In the listing below, print exactly the lines between the line holding "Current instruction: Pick" and the line holding "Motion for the", inclusive, and no more.

*** Opening of Input data ***

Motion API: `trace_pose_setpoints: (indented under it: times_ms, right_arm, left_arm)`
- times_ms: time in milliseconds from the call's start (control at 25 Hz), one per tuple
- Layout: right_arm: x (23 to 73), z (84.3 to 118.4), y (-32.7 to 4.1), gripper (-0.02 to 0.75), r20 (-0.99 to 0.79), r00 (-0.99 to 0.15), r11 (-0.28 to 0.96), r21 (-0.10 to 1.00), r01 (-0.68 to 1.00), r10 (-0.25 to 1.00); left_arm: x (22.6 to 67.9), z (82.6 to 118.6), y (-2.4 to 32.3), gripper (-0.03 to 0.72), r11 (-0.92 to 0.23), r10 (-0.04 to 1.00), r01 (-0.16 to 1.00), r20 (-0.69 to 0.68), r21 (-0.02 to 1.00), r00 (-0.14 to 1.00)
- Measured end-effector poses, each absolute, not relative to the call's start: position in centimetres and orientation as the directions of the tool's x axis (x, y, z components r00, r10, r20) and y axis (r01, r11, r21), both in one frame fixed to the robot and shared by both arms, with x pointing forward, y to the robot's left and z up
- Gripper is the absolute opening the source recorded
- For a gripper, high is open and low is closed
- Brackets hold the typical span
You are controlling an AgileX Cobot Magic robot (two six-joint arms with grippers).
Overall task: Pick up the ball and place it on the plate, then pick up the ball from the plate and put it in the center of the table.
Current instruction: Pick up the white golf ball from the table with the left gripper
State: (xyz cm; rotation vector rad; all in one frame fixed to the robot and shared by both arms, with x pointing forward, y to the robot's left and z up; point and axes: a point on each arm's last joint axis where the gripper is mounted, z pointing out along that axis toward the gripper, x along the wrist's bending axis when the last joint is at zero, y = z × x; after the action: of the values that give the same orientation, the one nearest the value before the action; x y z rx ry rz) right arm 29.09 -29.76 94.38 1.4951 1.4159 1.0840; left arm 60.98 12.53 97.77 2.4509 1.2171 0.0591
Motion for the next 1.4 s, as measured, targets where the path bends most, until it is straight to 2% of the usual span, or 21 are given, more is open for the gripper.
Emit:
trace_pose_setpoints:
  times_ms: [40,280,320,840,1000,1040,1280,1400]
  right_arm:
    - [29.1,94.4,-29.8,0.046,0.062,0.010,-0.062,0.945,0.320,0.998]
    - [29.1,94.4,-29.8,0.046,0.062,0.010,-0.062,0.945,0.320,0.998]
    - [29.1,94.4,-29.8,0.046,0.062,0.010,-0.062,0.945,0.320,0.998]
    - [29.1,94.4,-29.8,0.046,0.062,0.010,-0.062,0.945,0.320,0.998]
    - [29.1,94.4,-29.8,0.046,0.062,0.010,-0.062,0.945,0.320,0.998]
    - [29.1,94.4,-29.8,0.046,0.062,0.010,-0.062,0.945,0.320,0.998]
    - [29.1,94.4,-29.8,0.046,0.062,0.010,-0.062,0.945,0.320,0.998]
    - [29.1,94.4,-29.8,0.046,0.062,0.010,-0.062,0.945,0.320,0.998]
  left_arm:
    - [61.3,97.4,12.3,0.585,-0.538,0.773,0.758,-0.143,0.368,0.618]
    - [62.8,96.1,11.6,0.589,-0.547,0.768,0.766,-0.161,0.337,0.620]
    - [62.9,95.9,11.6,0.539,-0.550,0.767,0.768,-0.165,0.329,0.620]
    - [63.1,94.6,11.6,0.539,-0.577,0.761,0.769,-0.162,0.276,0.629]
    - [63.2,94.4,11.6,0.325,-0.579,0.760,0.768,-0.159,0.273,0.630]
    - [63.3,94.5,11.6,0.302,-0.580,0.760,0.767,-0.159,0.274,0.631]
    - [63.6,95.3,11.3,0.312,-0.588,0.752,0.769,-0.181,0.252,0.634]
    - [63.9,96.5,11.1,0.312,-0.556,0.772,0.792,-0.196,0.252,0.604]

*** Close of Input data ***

**Expected answer:**
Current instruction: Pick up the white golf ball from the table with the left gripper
State: (xyz cm; rotation vector rad; all in one frame fixed to the robot and shared by both arms, with x pointing forward, y to the robot's left and z up; point and axes: a point on each arm's last joint axis where the gripper is mounted, z pointing out along that axis toward the gripper, x along the wrist's bending axis when the last joint is at zero, y = z × x; after the action: of the values that give the same orientation, the one nearest the value before the action; x y z rx ry rz) right arm 29.09 -29.76 94.38 1.4951 1.4159 1.0840; left arm 60.98 12.53 97.77 2.4509 1.2171 0.0591
Motion for the next 1.4 s, as measured, targets where the path bends most, until it is straight to 2% of the usual span, or 21 are given, more is open for the gripper.

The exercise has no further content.